CPA Journal: Navigating Financial Strategy in Modern Healthcare
The role of the CPA has expanded far beyond tax compliance and financial statement preparation. In today’s healthcare sector, CPAs serve as strategic partners helping organizations navigate cost control, benefits accounting, and regulatory compliance.

This CPA Journal explores the intersection of financial management and employee benefits strategy. For businesses managing self-funded health plans or navigating complex benefits structures, insights from a CPA are invaluable.
Below, we examine eight key areas where accounting professionals can drive significant value for their clients and organizations.
Section 1: The Rising Cost of Employee Benefits on the Balance Sheet
According to recent market data, employer health benefit costs are projected to rise significantly this year. Mercer’s latest health trends report indicates average total cost per employee is expected to exceed $18,500.
For a mid-sized company with 100 employees, that represents nearly $2 million annually in health benefit expenses. This is no longer a minor line item on the profit and loss statement. It is often the second-largest expense after payroll.
CPAs are increasingly being asked to audit these expenses, not just for tax compliance, but for efficiency. By applying forensic accounting principles to benefit plans, CPAs can identify:
- Administrative waste and redundant coverage
- Inaccurate premium billing and carrier overcharges
- Underutilized benefits that still generate costs
- Inefficient plan designs that drive up claims
- Duplicate vendor payments and billing errors
Traditional brokers may lack the accounting lens needed to spot these issues. CPAs bring a unique perspective focused on numbers, reconciliation, and financial controls. According to the AICPA, CPAs who specialize in employee benefit plan audits are among the most sought-after advisors in the profession.
For a deeper dive into identifying waste, read our guide on hidden costs in employer-sponsored health plans.
Section 2: The Intersection of GAAP and Benefits Accounting
From an accounting perspective, employee benefits involve complex liabilities. The calculation of accrued vacation, health benefit claims incurred but not reported (IBNR), and post-retirement benefit obligations requires careful judgment under GAAP (Generally Accepted Accounting Principles).
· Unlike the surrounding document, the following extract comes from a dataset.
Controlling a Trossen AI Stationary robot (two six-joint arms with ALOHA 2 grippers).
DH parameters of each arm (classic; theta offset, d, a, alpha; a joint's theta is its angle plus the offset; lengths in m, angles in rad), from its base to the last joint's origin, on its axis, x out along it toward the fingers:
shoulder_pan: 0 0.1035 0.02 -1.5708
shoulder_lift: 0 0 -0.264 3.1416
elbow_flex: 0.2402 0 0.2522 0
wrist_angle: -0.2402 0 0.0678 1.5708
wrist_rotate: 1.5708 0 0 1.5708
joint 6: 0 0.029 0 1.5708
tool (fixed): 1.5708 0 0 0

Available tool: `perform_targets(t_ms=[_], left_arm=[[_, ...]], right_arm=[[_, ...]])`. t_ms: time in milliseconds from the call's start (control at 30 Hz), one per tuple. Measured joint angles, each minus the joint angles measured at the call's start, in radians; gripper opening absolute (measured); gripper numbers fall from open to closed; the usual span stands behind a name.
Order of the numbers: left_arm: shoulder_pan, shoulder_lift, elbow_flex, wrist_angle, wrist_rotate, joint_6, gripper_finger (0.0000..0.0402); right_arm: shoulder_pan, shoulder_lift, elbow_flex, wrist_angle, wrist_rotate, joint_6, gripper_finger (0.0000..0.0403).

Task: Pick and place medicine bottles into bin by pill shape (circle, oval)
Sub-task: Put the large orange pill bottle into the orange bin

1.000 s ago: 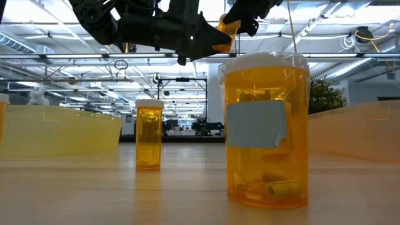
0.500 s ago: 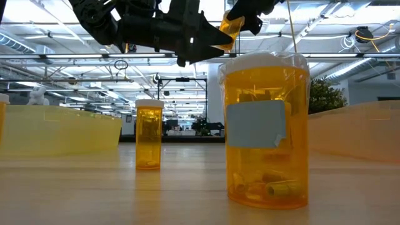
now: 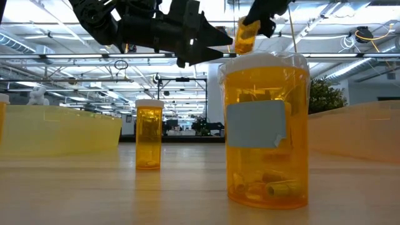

ASC 712 and ASC 715 govern compensation and retirement benefits accounting. These standards require employers to recognize the cost of benefits during the period employees render service – not when claims are paid.
This creates significant estimation challenges. CPAs must work with actuaries to determine appropriate accruals for self-insured medical plans. Common errors in benefits accounting include:
- Failure to accrue for incurred but not reported claims
- Incorrect classification of benefits expenses on the income statement
- Missing disclosures related to post-retirement benefit obligations
- Inadequate documentation of plan assumptions
- Improper treatment of forfeitures and rollover adjustments
Case Example: A manufacturing company with 250 employees was over-accruing health claims by 15% annually because they used outdated utilization assumptions. A CPA-led audit identified the error, freeing up $450,000 in working capital.
The Financial Accounting Standards Board (FASB) continues to refine guidance on benefits accounting. CPAs must stay current on exposure drafts and updates to ASC 715, particularly regarding discount rate assumptions for post-retirement benefit obligations.
Section 3: Tax Strategy and Benefits Optimization
One of the most overlooked areas for cost recovery is tax alignment. Many businesses separate their tax planning from their benefits strategy, missing opportunities for payroll tax advantages and more efficient funding structures.
A proactive CPA can structure contributions to maximize deductibility while ensuring compliance with IRS regulations. Key areas for tax-efficient benefits planning include:
Section 125 Cafeteria Plans
These plans allow employees to pay for premiums and out-of-pocket medical expenses with pre-tax dollars. CPAs should ensure these plans are properly documented and tested for non-discrimination. Failure to do so can disqualify the tax benefits for highly compensated employees.
The IRS requires annual non-discrimination testing for Section 125 plans. CPAs must verify that the plan does not favor highly compensated participants. Common testing failures include excessive contribution disparities and eligibility restrictions.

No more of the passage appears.